Parameter Modeling for Small-Scale Mobility in Indoor THz Communication

TL;DR

This paper proposes a parameter modeling approach for indoor THz communication, analyzing how factors like beamwidth, mobility, and AP placement affect performance and outage probability in high-mobility scenarios.

Contribution

It introduces a mobility model and analyzes the impact of various parameters on THz communication performance, addressing the beamwidth dilemma in mobile environments.

Findings

Optimal beamwidths depend on mobility type and AP placement.

Narrower beams increase antenna gain but risk outages due to mobility.

Different mobility scenarios require tailored parameter configurations.

Abstract

Despite such challenges as high path loss and equipment cost, THz communication is becoming one of the potentially viable means through which ultra-high data rate can be achieved.

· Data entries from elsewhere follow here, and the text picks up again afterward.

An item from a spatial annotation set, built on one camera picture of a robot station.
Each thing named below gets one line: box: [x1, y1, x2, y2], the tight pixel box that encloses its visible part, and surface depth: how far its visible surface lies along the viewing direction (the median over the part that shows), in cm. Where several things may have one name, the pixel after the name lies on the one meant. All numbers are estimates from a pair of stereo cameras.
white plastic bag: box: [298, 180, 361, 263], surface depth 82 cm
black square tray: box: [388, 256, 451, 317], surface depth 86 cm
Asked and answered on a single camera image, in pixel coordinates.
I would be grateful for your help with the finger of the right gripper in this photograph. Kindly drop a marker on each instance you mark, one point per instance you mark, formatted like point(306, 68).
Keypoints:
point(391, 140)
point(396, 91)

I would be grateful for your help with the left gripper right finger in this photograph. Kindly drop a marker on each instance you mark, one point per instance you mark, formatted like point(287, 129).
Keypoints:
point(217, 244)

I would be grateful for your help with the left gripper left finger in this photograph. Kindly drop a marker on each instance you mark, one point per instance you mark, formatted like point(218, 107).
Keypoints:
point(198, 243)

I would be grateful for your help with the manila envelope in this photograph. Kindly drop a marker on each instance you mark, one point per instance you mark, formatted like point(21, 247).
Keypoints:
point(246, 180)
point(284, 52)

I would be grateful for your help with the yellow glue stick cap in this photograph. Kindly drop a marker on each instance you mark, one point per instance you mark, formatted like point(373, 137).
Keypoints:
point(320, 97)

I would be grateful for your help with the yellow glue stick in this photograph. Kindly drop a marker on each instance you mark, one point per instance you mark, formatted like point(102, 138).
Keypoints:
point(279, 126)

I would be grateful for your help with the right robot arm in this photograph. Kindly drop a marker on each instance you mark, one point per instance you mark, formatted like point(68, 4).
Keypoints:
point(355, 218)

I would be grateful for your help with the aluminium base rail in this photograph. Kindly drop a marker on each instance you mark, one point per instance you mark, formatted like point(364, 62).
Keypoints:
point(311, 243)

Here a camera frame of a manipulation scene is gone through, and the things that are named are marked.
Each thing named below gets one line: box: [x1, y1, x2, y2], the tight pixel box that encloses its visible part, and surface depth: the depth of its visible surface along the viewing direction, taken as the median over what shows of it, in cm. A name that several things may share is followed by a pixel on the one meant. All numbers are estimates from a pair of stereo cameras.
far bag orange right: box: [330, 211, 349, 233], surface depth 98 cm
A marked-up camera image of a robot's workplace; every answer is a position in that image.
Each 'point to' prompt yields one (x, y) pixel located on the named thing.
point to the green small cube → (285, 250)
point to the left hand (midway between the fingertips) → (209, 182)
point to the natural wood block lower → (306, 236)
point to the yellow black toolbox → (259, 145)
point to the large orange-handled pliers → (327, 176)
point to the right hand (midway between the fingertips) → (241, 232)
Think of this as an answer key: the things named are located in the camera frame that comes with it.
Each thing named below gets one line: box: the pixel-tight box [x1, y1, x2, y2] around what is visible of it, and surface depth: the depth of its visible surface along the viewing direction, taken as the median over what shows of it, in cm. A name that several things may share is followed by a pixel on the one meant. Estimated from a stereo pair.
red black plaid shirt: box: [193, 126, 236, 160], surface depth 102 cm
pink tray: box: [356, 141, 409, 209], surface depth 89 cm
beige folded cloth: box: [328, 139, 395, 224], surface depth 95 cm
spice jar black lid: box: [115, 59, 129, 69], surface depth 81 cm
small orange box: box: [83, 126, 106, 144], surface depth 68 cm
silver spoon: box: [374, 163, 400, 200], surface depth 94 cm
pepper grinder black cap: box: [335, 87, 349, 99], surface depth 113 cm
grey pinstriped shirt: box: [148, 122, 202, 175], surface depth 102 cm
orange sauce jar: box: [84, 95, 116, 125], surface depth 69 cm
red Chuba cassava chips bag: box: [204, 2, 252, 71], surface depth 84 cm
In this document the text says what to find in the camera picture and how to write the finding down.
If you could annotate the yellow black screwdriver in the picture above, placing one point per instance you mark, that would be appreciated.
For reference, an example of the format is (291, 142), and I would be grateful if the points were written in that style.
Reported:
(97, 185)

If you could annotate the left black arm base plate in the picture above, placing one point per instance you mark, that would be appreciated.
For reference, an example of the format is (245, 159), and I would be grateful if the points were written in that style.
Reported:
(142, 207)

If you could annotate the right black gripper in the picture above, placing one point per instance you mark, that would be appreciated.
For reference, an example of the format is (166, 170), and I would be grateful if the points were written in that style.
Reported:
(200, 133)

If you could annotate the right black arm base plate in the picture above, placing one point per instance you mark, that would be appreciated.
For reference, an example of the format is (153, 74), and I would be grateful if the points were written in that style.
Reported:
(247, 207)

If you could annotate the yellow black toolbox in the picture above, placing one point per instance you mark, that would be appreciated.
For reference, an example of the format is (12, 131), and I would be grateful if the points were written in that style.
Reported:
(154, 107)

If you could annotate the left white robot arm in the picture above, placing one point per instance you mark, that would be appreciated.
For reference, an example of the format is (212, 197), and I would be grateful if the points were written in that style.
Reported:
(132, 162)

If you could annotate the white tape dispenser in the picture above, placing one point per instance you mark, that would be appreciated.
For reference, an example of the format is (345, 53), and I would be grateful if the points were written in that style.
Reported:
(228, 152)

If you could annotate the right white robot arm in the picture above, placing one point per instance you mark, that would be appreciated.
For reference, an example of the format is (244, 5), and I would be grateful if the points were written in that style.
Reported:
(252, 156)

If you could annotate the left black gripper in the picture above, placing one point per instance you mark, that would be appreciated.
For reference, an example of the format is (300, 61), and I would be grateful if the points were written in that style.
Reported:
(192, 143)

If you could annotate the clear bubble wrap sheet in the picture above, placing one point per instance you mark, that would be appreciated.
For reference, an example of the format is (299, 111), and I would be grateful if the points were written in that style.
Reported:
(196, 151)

To compensate for the high path loss, we present parameter modeling for indoor THz communication. To maximize efficient and opportunistic use of resources, we analyze the potential workarounds for a single access point to satisfy most of the mobile terminals by varying such parameters as humidity, distance, frequency windows, beamwidths, antenna placement, and user mobility type. One promising parameter is antenna beamwidth, where narrower beams results in higher antenna gain. However, this can lead to "\textit{beamwidth dilemma}" scenario, where narrower beamwidth can result in significant outages due to device mobility and orientation. In this paper, we address this challenge by presenting a mobility model that performs an extensive analysis of different human mobility scenarios, where each scenario has different data rate demands and movement patterns. We observe that for mobile users, there are optimal beamwidths that are affected by the mobility type (high mobility, constrained mobility, and low mobility) and AP placement.